Anche qui, il paradigma tradizionale viene completamente sovvertito. Nascere in un determinato contesto e con quei particolari genitori, non è frutto del caso.
Il daimon sceglie in anticipo la situazione che meglio permetterà l’esplicarsi della propria vocazione.

A volte vivere situazioni difficili o addirittura traumatizzanti può essere fondamentale per comprendere la nostra vocazione, poiché potrebbe essere l’unico modo possibile affinchè la nostra unicità si riveli.

Il lavoro del terapeuta, inteso in questa prospettiva, sarà quindi non più la ricerca del trauma infantile da rievocare ed esorcizzare, ma la scoperta tramite l’analisi di quella che è la nostra vocazione, per assecondarla e realizzarla.

Daimon e il problema del male

Tra tutti i personaggi che Hillman prende in considerazione, ad uno viene dato un ruolo di particolare rilievo: Adolf Hitler.
La sua figura è emblematica in quanto suscita la domanda sulla natura del male: può la ghianda essere malvagia?

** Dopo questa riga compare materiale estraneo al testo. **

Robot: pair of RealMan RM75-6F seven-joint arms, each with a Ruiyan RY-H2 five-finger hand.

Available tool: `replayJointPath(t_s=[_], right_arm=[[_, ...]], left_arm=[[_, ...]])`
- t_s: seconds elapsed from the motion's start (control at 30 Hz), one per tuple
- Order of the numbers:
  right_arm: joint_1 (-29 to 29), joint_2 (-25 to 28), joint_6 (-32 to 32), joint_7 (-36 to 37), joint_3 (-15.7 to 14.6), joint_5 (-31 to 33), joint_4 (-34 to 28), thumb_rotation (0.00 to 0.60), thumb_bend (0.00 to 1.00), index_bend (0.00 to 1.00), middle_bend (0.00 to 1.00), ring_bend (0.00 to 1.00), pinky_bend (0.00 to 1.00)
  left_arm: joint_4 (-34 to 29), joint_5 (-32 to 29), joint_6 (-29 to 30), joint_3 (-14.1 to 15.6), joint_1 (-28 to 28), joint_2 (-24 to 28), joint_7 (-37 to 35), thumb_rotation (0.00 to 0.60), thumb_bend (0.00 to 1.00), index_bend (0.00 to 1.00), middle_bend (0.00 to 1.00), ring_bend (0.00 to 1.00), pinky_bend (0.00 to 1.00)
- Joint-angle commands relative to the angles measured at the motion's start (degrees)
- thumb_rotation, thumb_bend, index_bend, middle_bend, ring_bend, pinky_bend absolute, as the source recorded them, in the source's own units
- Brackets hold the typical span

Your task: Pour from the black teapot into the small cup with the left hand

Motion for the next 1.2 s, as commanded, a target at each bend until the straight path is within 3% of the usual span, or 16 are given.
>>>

L’olocausto commesso da Hitler non è paragonabile ai delitti comuni poiché è stato generato da un’adesione collettiva al sistema di credenze proposto dal nazismo.  

Hillman pone Hitler in uno stato di passività rispetto alla sua ghianda: questo cattivo seme non ha trovato opposizione nella persona che lo ospitava, Hitler è stato totalmente succube della sua vocazione al male, come se fosse un’entità distinta, verso la quale non aveva il potere di opporsi.

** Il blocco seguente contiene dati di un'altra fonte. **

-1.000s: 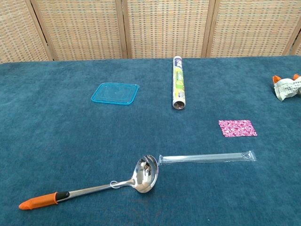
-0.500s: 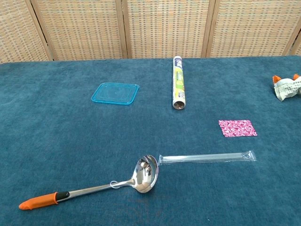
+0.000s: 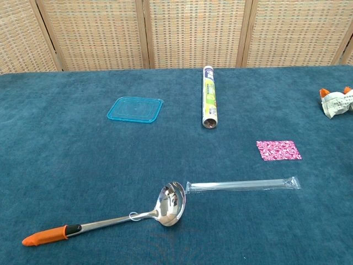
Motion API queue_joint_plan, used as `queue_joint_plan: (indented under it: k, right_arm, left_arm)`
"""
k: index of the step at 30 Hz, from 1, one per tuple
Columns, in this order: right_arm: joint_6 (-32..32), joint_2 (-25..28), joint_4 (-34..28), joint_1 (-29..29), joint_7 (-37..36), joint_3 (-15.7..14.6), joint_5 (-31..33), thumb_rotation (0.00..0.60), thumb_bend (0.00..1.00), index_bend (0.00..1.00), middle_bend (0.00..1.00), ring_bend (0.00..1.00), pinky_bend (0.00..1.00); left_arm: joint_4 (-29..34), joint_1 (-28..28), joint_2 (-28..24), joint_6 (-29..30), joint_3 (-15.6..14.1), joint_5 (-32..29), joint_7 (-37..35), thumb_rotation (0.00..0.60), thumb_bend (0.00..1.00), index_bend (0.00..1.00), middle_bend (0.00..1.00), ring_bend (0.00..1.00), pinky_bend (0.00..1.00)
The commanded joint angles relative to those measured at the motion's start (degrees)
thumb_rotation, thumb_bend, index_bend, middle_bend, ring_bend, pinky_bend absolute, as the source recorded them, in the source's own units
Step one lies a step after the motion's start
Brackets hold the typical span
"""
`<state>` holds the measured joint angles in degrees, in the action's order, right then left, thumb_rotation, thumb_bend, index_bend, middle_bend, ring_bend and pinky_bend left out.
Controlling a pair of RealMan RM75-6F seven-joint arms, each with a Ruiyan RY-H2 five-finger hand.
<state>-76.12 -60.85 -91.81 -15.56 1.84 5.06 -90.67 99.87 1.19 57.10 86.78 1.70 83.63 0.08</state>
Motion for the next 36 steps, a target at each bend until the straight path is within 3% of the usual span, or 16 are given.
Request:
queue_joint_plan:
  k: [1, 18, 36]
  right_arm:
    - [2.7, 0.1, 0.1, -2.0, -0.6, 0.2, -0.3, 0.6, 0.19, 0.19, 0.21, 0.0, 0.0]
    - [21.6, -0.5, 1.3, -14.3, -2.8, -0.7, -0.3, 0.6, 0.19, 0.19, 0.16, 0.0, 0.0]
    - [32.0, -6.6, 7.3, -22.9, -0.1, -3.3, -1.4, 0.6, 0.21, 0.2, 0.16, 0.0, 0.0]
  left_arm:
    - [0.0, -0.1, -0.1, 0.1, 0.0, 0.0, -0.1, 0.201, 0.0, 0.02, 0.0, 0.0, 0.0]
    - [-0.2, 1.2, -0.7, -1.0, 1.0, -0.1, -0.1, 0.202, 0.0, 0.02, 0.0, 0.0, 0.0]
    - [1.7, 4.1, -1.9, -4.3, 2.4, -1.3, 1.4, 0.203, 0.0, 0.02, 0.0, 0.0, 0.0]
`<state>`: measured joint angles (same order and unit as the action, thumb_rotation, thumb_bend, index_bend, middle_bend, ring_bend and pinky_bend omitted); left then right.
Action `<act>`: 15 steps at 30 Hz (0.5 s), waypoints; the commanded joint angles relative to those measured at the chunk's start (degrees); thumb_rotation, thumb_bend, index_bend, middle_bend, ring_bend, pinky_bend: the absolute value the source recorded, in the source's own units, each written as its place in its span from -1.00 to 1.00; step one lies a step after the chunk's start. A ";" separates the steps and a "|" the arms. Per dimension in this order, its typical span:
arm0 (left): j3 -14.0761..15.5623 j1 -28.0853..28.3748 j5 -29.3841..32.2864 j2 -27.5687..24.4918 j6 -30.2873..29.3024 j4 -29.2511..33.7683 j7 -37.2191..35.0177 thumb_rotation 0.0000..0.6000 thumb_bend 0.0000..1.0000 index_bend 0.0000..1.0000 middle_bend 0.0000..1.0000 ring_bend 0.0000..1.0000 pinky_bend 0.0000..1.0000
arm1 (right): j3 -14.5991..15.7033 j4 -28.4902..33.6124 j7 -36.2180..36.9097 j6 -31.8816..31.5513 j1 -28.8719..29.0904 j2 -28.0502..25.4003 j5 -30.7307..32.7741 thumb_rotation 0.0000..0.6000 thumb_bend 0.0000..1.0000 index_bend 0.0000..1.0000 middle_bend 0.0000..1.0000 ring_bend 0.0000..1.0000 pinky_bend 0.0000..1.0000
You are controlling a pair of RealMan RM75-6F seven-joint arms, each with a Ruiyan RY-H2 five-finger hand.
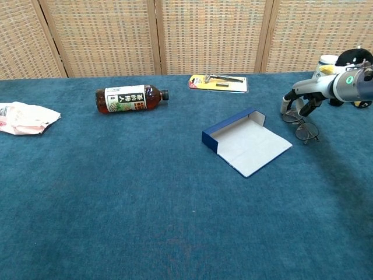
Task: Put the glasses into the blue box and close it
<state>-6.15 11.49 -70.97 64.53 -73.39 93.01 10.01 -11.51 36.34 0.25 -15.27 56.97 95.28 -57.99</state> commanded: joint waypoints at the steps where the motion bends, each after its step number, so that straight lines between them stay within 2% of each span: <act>1: 0.13 0.02 -0.08 0.01 0.04 0.05 0.06 1.00 -1.00 -1.00 -1.00 -1.00 -1.00 | 0.75 0.20 -0.22 0.35 -0.42 -0.57 -0.66 1.00 1.00 -0.49 -0.64 -1.00 -0.87; 4: 0.41 0.00 -0.37 0.05 -0.07 0.18 0.24 1.00 -1.00 -1.00 -1.00 -1.00 -1.00 | 1.73 1.07 -0.63 0.17 -1.15 -2.07 -1.61 1.00 1.00 -0.47 -0.62 -1.00 -0.87; 15: 1.30 0.10 -1.33 0.37 -0.31 0.73 1.39 1.00 -1.00 -1.00 -1.00 -1.00 -1.00 | 5.36 10.69 -2.57 -0.81 -4.24 -10.90 -2.05 1.00 1.00 -0.43 -0.57 -1.00 -0.87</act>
<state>-4.87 11.59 -72.28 64.88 -73.68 93.73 11.38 -6.87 45.69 -1.87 -15.75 53.38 85.55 -60.17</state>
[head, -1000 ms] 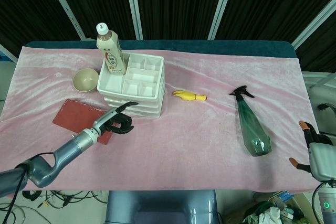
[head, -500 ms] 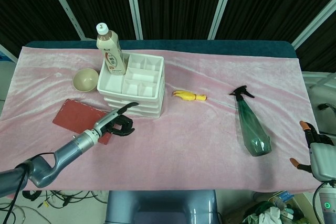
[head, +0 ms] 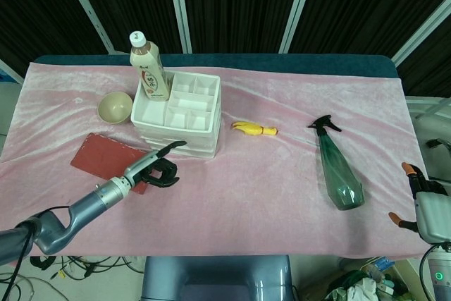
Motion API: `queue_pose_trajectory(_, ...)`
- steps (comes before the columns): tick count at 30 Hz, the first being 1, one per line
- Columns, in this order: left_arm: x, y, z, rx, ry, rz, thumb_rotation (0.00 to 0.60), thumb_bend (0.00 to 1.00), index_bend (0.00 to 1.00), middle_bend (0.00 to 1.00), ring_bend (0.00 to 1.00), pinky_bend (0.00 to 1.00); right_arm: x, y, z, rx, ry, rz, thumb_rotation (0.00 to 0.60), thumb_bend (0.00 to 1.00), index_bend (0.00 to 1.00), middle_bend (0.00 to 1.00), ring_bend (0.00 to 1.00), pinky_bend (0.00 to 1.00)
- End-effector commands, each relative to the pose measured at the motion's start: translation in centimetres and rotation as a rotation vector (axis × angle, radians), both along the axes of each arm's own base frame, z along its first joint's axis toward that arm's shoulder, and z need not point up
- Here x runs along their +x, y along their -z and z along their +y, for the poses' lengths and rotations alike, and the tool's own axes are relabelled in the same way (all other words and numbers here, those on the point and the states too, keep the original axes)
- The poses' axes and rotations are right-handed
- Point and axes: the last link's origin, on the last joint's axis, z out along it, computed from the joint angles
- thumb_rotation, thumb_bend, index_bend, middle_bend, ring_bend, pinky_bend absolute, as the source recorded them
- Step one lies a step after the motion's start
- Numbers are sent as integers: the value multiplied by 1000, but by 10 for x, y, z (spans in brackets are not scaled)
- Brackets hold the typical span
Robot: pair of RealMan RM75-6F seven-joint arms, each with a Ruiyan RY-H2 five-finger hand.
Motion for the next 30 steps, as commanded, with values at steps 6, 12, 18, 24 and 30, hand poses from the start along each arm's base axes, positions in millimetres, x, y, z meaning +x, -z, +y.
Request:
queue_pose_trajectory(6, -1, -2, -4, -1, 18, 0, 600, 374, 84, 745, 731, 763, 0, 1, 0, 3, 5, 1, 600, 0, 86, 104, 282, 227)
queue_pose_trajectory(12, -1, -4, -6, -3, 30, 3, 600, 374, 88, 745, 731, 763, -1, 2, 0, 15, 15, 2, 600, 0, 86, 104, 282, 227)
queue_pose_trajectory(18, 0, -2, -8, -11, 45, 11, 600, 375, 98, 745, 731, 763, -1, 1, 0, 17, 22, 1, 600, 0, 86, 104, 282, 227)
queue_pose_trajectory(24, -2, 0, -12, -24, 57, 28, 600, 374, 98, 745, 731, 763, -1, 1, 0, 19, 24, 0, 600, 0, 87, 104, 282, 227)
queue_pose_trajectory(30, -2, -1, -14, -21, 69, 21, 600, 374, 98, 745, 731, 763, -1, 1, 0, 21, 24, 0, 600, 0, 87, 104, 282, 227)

Quello che è successo nel suo piccolo ad Hitler, è successo in grande al popolo tedesco: ambedue hanno recepito il male senza avere la capacità di opporvisi. L’hanno semplicemente accolto. Visto così, il vero mistero sembra essere non tanto il male in sé ma l’innocenza collettiva che gli ha permesso di dilagare.

La natura umana, come già Freud aveva osservato, ha un’innata propensione alla violenza e alla distruzione. Tutti abbiamo una controparte di ombra, che in alcuni casi resta latente e controllata, mentre in altri emerge fino a prendere il sopravvento in ogni azione, come nel romanzo Il dottor Jekyll e Mr. Hide.

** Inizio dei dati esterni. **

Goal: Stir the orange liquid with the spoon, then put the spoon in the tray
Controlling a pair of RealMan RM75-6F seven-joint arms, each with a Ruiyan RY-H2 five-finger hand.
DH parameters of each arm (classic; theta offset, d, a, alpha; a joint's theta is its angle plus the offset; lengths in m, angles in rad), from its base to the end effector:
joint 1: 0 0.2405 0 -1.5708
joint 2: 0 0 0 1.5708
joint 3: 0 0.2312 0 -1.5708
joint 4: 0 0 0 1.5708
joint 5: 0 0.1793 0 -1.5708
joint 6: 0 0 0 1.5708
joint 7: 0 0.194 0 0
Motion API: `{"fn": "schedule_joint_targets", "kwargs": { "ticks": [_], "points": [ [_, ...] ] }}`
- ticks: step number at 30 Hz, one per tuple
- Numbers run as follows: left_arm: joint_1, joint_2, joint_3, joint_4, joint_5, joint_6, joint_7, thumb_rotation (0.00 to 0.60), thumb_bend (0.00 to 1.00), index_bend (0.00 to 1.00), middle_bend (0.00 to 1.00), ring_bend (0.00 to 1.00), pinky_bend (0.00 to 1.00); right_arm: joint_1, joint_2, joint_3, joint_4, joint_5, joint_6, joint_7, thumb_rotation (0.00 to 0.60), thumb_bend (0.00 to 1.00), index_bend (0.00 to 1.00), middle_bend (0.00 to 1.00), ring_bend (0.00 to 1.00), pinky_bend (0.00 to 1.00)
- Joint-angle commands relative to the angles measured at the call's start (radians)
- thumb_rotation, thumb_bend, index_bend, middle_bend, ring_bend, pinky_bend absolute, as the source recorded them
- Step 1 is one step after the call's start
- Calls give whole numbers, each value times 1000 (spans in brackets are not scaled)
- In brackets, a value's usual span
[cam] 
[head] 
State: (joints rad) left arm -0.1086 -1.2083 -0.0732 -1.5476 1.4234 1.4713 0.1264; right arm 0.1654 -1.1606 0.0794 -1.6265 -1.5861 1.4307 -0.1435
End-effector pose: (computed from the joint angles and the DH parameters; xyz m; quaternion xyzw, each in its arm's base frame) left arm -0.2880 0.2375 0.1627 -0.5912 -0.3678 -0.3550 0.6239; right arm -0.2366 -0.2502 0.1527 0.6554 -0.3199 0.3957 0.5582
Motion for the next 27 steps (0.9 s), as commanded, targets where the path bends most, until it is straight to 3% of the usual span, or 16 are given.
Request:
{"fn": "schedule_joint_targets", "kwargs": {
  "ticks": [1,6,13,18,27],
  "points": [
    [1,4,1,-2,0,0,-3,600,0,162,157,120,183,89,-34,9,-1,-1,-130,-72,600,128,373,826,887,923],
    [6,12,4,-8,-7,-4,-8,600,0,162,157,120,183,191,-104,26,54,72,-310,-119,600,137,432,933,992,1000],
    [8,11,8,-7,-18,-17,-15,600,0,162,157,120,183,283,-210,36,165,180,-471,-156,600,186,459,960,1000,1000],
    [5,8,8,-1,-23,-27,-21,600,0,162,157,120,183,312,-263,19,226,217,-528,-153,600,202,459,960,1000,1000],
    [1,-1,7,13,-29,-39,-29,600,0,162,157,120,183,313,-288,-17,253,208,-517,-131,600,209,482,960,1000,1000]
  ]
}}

Hitler, con il suo immenso olocausto, desiderava epurare il mondo dal male, ma senza riuscire a sua volta a vedere il male da cui lui stesso era posseduto.

Considerando tutto questo, se un’anima nasce affiancata da una vocazione alla pura malvagità, quale sarà il modo per impedirle di nuocere?

Hillman suggerisce che l’unica possibilità sia l’autoconsapevolezza e lo spirito critico. Il bambino dovrebbe essere sin da subito sensibilizzato a riconoscere e mitigare la sua spinta distruttiva, così che crescendo mantenga attiva la capacità di riconoscere e correggere la sua negatività. Hitler non era assolutamente in grado di controllare le sue azioni. Agiva sotto un impulso assolutamente privo di autoconsapevolezza.

Per concludere, il “cattivo seme” può essere arginato e corretto, ma va riconosciuto per tempo e guidato nella giusta direzione. Hitler resta una figura archetipica, una possibilità che di fronte alle condizioni favorevoli rischia sempre di tornare a concretizzarsi.

Conclusioni

Il codice dell'animaIl messaggio principale che Hillman ci propone attraverso le pagine della sua opera, ci riporta quindi sulle orme di Socrate: conosci te stesso. Presta orecchio ai tuoi bisogni innati, alle tue inclinazioni, e segui la tua vocazione anche se le condizioni esterne sembrano opporsi alla sua realizzazione. Nessuno di noi nasce senza scopo.

Bisogna solo restare aperti verso la propria interiorità.